▶ Activity
Leave out the pictures, and copy exactly the lines from the line with "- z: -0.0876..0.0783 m" through the last line of the data below.

▶ Supplied information
- - - -
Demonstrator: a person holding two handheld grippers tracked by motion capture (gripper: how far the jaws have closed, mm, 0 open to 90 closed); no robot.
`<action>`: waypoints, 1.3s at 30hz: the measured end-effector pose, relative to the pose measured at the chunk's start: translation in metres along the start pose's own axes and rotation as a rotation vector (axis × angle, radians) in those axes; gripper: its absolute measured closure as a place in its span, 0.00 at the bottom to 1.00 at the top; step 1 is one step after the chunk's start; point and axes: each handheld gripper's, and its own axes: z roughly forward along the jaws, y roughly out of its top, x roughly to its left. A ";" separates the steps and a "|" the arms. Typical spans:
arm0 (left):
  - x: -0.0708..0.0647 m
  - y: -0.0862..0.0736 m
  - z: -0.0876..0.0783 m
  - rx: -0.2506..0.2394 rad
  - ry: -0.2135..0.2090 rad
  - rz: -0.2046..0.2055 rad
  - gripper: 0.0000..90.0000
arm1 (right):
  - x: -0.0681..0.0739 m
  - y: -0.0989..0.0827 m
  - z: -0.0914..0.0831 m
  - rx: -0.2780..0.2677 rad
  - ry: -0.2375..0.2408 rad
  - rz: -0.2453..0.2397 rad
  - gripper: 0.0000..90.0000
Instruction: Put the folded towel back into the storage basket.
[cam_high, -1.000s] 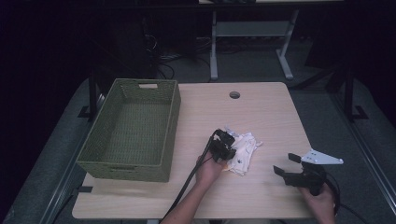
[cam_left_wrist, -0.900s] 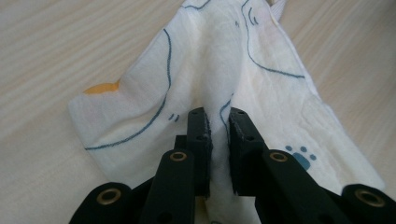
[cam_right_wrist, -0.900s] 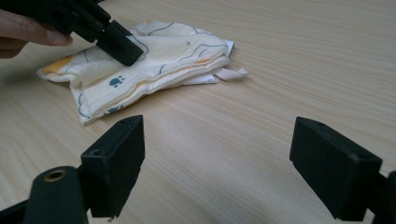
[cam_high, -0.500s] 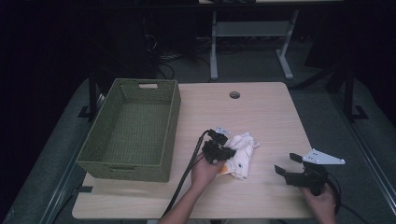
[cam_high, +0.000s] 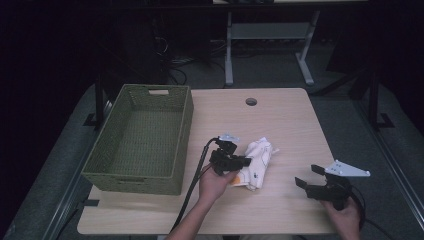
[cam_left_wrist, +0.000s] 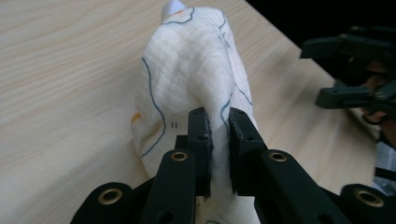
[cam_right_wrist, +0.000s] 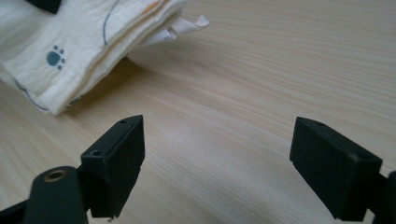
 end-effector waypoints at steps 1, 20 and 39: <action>0.000 0.000 0.000 0.000 0.000 0.000 0.91 | 0.000 0.000 0.000 0.000 0.000 0.000 0.20; -0.004 0.009 -0.041 -0.056 -0.047 0.003 0.91 | -0.002 -0.001 0.001 0.007 -0.016 0.007 0.19; 0.006 0.016 -0.075 -0.099 -0.060 -0.030 0.90 | -0.003 -0.003 0.003 0.027 -0.027 0.007 0.19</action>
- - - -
▶ Result
  - z: -0.0876..0.0783 m
  - rx: -0.2506..0.2394 rad
  - ry: -0.2135..0.2090 rad
  - rz: -0.2046..0.2055 rad
  - gripper: 0.0000..90.0000
arm1 (right):
  - x: -0.0681..0.0739 m
  - y: -0.0989..0.0827 m
  - z: -0.0914..0.0831 m
  - rx: -0.2780..0.2677 rad
  - ry: -0.2375..0.2408 rad
  - rz: -0.2453..0.2397 rad
  - gripper: 0.0000..90.0000
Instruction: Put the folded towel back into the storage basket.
[cam_high, -1.000s] 
[cam_left_wrist, -0.900s] 
[cam_right_wrist, -0.900s] 
[cam_high, -0.500s] 
[cam_high, +0.000s] 
[cam_left_wrist, +0.000s] 
[cam_right_wrist, +0.000s] 
 end-effector waypoints at steps 1, 20 and 39: <action>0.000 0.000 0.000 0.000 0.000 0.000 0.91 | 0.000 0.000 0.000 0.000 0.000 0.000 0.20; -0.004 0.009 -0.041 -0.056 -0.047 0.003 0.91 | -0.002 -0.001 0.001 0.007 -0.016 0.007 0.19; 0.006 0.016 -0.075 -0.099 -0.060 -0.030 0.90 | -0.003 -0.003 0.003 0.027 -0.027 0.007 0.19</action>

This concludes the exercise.